Work required |
Of the material below, the lines to be retyped are those from the line containing "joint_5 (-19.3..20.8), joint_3" through the line containing "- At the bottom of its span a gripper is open", inclusive; reproduce them exactly.

Material provided |
-=-=-

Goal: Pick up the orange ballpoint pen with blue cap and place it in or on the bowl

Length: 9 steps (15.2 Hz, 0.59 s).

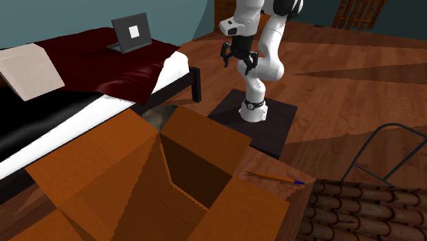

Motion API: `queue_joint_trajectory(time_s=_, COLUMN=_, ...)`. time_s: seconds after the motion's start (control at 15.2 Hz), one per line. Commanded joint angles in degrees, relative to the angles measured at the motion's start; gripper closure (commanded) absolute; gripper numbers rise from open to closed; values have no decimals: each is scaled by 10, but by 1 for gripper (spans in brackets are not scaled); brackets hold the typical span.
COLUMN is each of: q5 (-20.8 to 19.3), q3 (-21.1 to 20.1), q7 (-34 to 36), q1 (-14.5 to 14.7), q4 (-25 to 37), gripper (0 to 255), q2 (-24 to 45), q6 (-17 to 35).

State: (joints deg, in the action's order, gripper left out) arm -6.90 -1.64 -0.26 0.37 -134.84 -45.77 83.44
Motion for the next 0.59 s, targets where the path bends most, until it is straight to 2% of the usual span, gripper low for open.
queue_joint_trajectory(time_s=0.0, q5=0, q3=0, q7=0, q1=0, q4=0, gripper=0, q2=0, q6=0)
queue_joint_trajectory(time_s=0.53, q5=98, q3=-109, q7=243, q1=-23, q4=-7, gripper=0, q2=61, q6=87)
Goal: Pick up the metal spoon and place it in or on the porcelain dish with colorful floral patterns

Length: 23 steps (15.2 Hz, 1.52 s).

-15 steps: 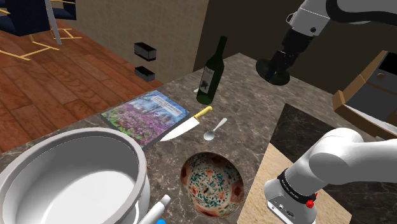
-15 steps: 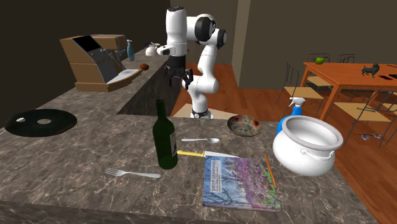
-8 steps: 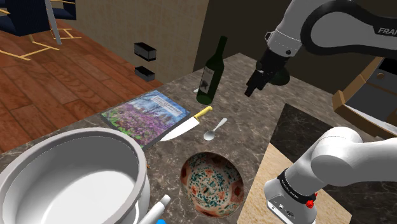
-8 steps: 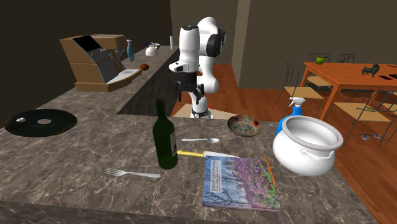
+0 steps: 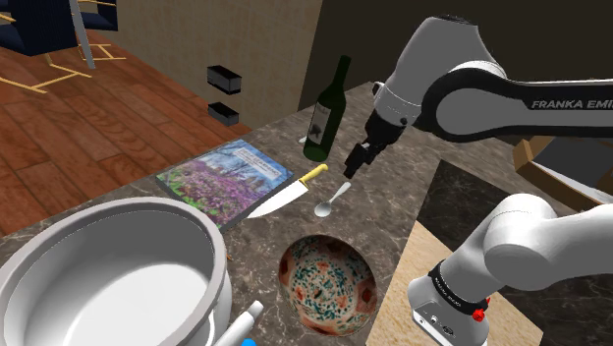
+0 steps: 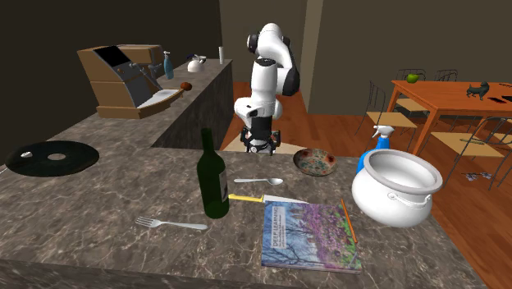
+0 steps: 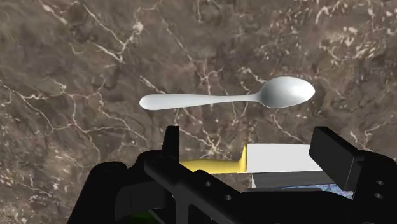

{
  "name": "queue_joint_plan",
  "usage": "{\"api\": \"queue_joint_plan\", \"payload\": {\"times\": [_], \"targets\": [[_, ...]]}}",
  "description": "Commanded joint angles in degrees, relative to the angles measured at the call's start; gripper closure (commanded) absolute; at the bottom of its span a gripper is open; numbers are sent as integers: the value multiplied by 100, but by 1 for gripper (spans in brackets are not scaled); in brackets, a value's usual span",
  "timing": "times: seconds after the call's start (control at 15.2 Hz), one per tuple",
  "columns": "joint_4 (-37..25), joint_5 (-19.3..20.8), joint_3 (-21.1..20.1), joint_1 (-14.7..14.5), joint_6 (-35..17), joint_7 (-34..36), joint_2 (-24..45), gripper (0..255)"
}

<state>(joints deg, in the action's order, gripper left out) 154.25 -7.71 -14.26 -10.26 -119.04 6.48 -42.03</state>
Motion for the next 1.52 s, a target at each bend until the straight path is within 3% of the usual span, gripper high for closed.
{"api": "queue_joint_plan", "payload": {"times": [0.0,0.4,0.92,1.45], "targets": [[114,-84,-205,-96,-461,100,269,0],[238,-176,-906,-275,-1788,520,1285,0],[402,-40,-1129,-128,-2617,669,1942,0],[412,-24,-1143,-112,-2676,682,1993,0]]}}
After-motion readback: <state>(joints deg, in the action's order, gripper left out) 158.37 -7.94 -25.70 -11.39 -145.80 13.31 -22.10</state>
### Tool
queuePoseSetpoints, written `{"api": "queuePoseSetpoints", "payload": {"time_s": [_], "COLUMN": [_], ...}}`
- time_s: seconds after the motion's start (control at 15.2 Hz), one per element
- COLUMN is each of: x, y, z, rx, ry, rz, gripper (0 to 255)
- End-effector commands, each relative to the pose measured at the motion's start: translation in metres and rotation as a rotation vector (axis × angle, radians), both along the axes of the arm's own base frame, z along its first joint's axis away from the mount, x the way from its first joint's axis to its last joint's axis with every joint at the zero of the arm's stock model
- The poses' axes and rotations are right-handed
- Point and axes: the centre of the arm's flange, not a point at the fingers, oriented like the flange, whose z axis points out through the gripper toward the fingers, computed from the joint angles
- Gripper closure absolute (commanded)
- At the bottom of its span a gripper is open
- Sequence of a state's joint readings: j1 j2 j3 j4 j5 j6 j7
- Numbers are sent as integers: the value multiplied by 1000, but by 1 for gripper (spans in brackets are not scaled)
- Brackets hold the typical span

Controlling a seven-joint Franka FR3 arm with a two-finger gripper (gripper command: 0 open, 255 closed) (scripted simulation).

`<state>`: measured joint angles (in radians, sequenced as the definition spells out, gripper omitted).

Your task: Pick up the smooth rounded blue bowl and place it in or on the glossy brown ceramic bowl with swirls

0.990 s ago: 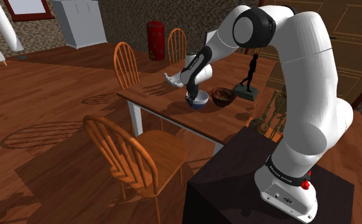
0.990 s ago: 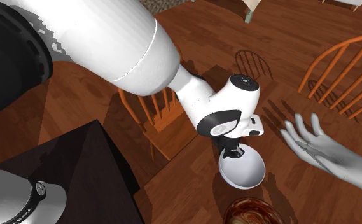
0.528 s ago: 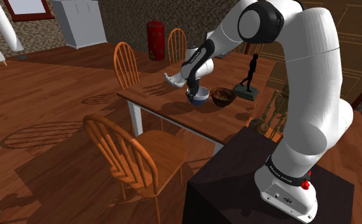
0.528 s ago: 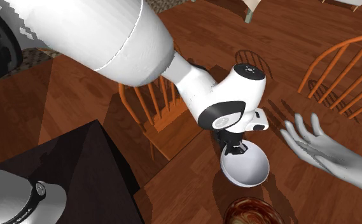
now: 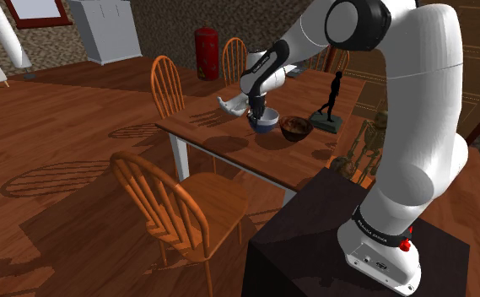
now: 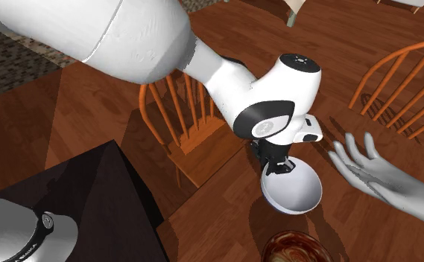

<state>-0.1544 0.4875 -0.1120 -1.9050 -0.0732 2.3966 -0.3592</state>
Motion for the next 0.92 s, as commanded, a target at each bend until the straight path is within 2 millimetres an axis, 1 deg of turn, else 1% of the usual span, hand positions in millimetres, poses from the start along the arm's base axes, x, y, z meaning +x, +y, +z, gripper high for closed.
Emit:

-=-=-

Task result |
  "columns": "joint_4 (-37..25), joint_5 (-19.3..20.8), joint_3 (-21.1..20.1), joint_1 (-14.7..14.5), joint_6 (-35..17), joint_7 (-34..36), joint_2 (-24..45), gripper (0..255)"
}

<state>(joints deg, in the action's order, gripper left out) 154.25 -7.71 -14.26 -10.26 -119.04 6.48 -42.03</state>
Motion for the next 1.52 s, a target at each bend until the straight path is within 3% of the usual span, gripper high for closed.
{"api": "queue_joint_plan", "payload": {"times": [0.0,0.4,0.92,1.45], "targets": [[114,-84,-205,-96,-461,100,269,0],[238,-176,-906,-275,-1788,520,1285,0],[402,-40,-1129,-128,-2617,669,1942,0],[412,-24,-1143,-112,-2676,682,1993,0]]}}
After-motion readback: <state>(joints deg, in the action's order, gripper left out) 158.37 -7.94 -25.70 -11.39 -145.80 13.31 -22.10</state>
### Tool
queuePoseSetpoints, written `{"api": "queuePoseSetpoints", "payload": {"time_s": [_], "COLUMN": [_], ...}}`
- time_s: seconds after the motion's start (control at 15.2 Hz), one per element
- COLUMN is each of: x, y, z, rx, ry, rz, gripper (0 to 255)
- End-effector commands, each relative to the pose measured at the motion's start: translation in metres and rotation as a rotation vector (axis × angle, radians), both along the axes of the arm's own base frame, z along its first joint's axis away from the mount, x the way from its first joint's axis to its last joint's axis with every joint at the zero of the arm's stock model
- The poses' axes and rotations are right-handed
- Point and axes: the centre of the arm's flange, not a point at the fingers, oriented like the flange, whose z axis points out through the gripper toward the fingers, computed from the joint angles
- Gripper closure absolute (commanded)
- At the bottom of its span a gripper is open

Nothing else is part of this answer.